RTTNews - The China stock market has moved slightly higher in three straight sessions now, collecting a modest 35 points or 1.2 percent along the way. The Shanghai Composite Index is closing on resistance at 2,930 points, and now analysts predict that the market will stay fairly close to that level at the opening of trade on Monday.

The global forecast for the Asian markets is mixed, with perhaps a touch of upside coming from the technology sectors - although several of the regional bourses are riding modest winning streaks and could see a minor downside correction. The U.S. markets ended in mixed fashion on Friday, as did the European markets - and the Asian markets are predicted also to stay close to the unchanged line.

The SCI finished barely higher again on Friday, nudged into positive territory by gains among the financials that cancelled out a generally lower performance from the industrial shares.

For the day, the index was up 3.16 points or 0.11 percent to close at 2,928.21 after trading between 2,910.34 and 2,937.61. The Shenzhen Index rose 27.29 points or 0.24 percent to finish at 11,413.17 for a combined turnover of 178.40 billion yuan. Gainers led losers by 439 to 372 in Shanghai and 400 to 317 in Shenzhen.

Among the gainers, Bengang Steel Plates rose by the daily limit 10 percent limit, while Industrial and Commercial Bank of China rose 2.02 percent, China Construction Bank gained 1.15 percent, China Shenhua Energy was up 0.08 percent and Bank of Communications was up 1.7 percent. Finishing lower, Baoshan Iron & Steel fell 1.4 percent and Wuhan Iron & Steel dropped 2.5 percent.

The lead from Wall Street is fairly inconclusive as stocks finished Friday's session on a mixed note, with traders largely shrugging off the day's economic data. The major averages finished on opposite sides of the unchanged line by mild margins, seeing yet another lackluster outing prompted by low volume.

Ahead of the opening bell on Wall Street, a report from the Commerce Department showed that personal income jumped 1.4 percent in May following an upwardly revised 0.7 percent increase in April, although the growth was due in large part to increased government social benefit payments.

Excluding the effects of the stimulus bill, disposable personal income, or personal income less personal current taxes, increased by a much more modest 0.2 percent in May. The report also indicated that that personal spending rose 0.3 percent in May after coming in unchanged in the previous month. The moderate increase in spending came in line with economist estimates.

Separately, a report from Reuters and the University of Michigan showed that the consumer sentiment index was revised up to 70.8 in June from the preliminary reading of 69.0, coming in well above the May reading of 68.7. Economists had been expecting the index to be unrevised at 69.0.

On the earnings front, KB Home (KBH) reported a second-quarter net loss of $1.03 per share, compared to a net loss of $3.30 per share for the same period last year.
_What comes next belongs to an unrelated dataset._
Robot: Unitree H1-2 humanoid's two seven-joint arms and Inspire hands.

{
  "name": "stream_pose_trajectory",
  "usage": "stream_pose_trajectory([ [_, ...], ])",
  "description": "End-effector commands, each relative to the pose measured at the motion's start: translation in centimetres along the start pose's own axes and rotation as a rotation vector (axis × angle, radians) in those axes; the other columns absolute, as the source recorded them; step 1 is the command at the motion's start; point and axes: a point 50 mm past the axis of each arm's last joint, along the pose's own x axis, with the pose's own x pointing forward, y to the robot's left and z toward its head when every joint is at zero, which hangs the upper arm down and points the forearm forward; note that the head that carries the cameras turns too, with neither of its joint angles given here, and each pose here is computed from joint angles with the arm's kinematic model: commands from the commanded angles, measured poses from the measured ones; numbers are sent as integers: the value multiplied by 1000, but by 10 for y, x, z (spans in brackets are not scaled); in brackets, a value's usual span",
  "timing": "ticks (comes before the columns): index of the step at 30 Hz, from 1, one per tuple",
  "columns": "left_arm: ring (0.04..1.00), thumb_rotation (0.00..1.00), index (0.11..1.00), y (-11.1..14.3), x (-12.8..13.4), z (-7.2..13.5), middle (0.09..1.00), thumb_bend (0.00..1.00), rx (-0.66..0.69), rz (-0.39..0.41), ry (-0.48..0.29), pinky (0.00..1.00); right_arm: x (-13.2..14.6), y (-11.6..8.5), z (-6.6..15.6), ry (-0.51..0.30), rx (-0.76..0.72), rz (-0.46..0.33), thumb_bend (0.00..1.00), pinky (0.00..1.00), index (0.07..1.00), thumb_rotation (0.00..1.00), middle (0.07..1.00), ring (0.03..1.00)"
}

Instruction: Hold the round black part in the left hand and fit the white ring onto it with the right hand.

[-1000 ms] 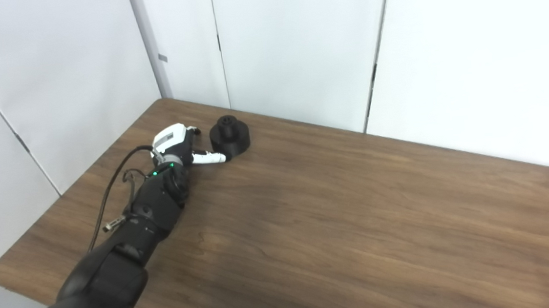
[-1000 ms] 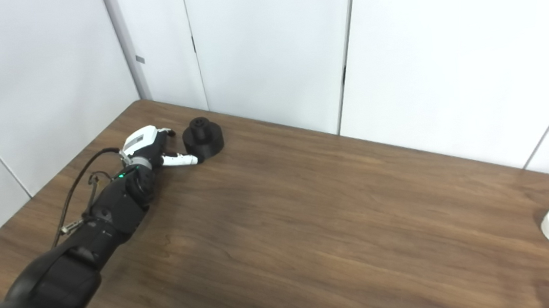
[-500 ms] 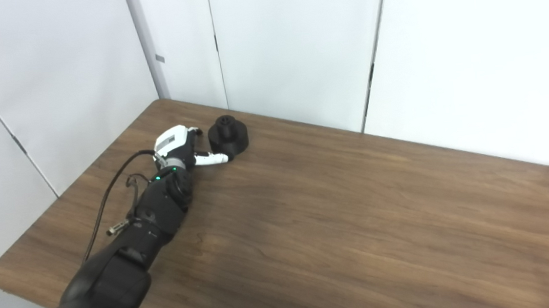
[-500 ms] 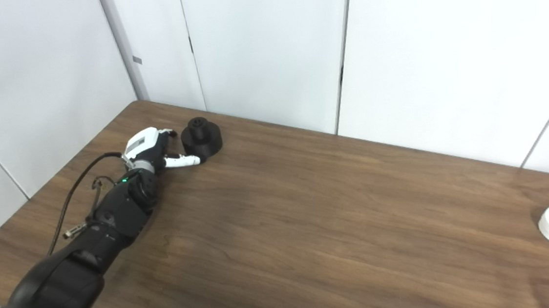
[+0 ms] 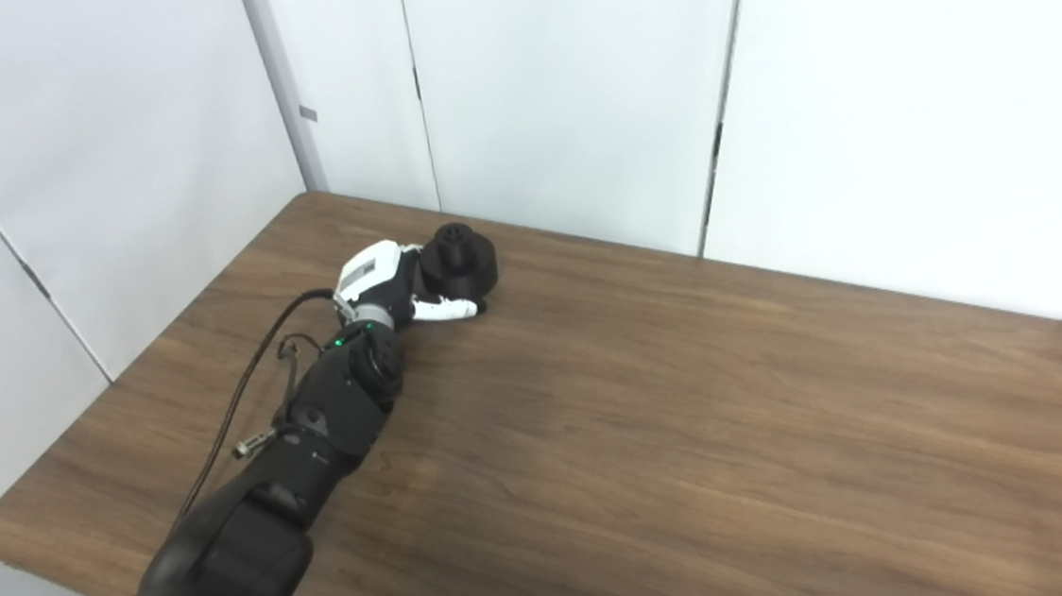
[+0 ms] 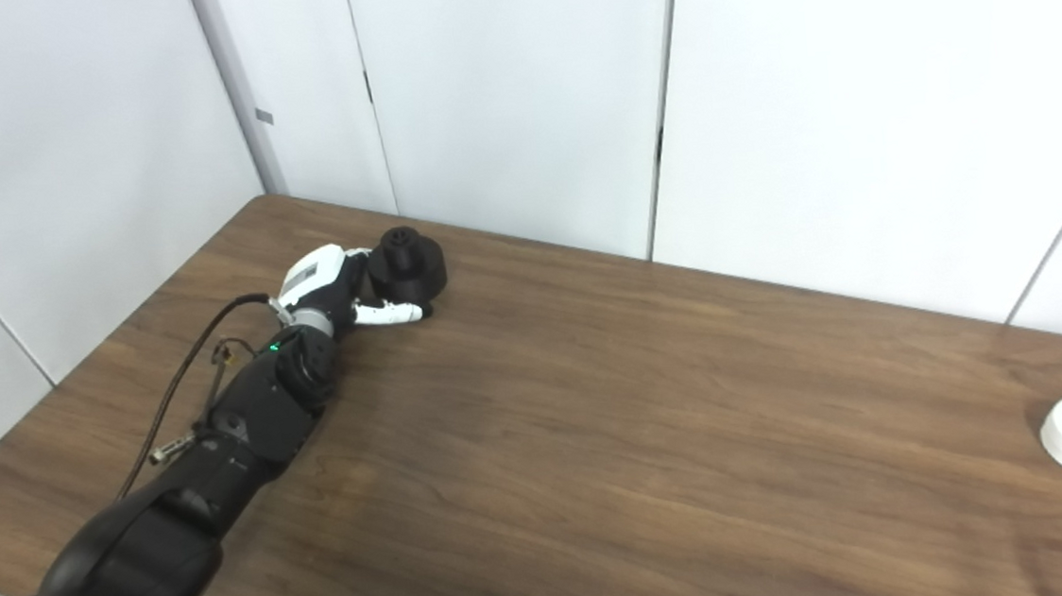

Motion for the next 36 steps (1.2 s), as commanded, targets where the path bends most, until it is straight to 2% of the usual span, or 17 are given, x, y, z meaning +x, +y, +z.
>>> stream_pose_trajectory([
  [1,1000,452,852,14,9,22,953,1000,-11,21,-55,1000,3,1,12,-54,-8,0,605,1000,928,1000,918,966],
  [13,1000,437,840,9,14,26,941,1000,-42,33,-36,1000,2,1,10,-48,-24,0,616,1000,919,1000,920,959],
  [21,983,400,824,1,17,24,913,1000,-223,79,18,1000,0,1,11,-50,-40,0,620,1000,908,1000,910,948],
  [26,953,387,815,-4,18,22,889,1000,-291,95,24,1000,-1,0,12,-46,-43,-2,625,1000,906,1000,907,951],
  [30,947,390,811,-8,18,23,887,1000,-302,90,19,1000,-1,0,12,-44,-41,-5,620,1000,903,1000,904,949],
  [36,963,405,806,-13,21,27,900,1000,-271,75,35,1000,-2,0,13,-31,-49,-15,667,1000,899,1000,901,962],
])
Analysts expected the company to report a loss of $0.64 per share for the quarter.

Meanwhile, Qantas said that it has reached a mutual agreement with Boeing (BA) to defer the delivery of 15 aircraft by four years and cancel orders for 15 others scheduled for delivery in 2014 and 2015.

The major indices finished the day on a mixed note, failing to sustain a late rally. While the NASDAQ closed up by 8.68 points or 0.5 percent at 1,838.22, the Dow slipped by 34.01 points or 0.4 percent to 8,438.39 and the S&P 500 fell 1.36 or 0.2 percent to 918.90. With the mixed performance for the session, the major averages also closed mixed for the week. While the NASDAQ posted a 0.6 percent gain for the week, the Dow and the S&P 500 posted their second consecutive weekly losses, falling 1.2 percent and 0.3 percent, respectively.

In corporate news, China's industrial company profits dropped 22.9 percent annually in the first five months of the year to 850.2 billion yuan, the National Bureau of Statistics said Friday.

Among the industries, profits of iron and steel industry showed the steepest drop, declining 97.2 percent year-on-year. This was followed by a 77.9 percent drop in profits of non-ferrous metal smelting and rolling processing industry, while those for extraction of petroleum and natural gas dipped 75.8 percent.

At the same time, profits of coal and mining, architectural materials and electric power increased in the month. Moreover, the petroleum processing and coking industry showed a profit, reversing from a net loss in the previous year. Meanwhile, profits of companies declined 37.3 percent in the first two months of the year.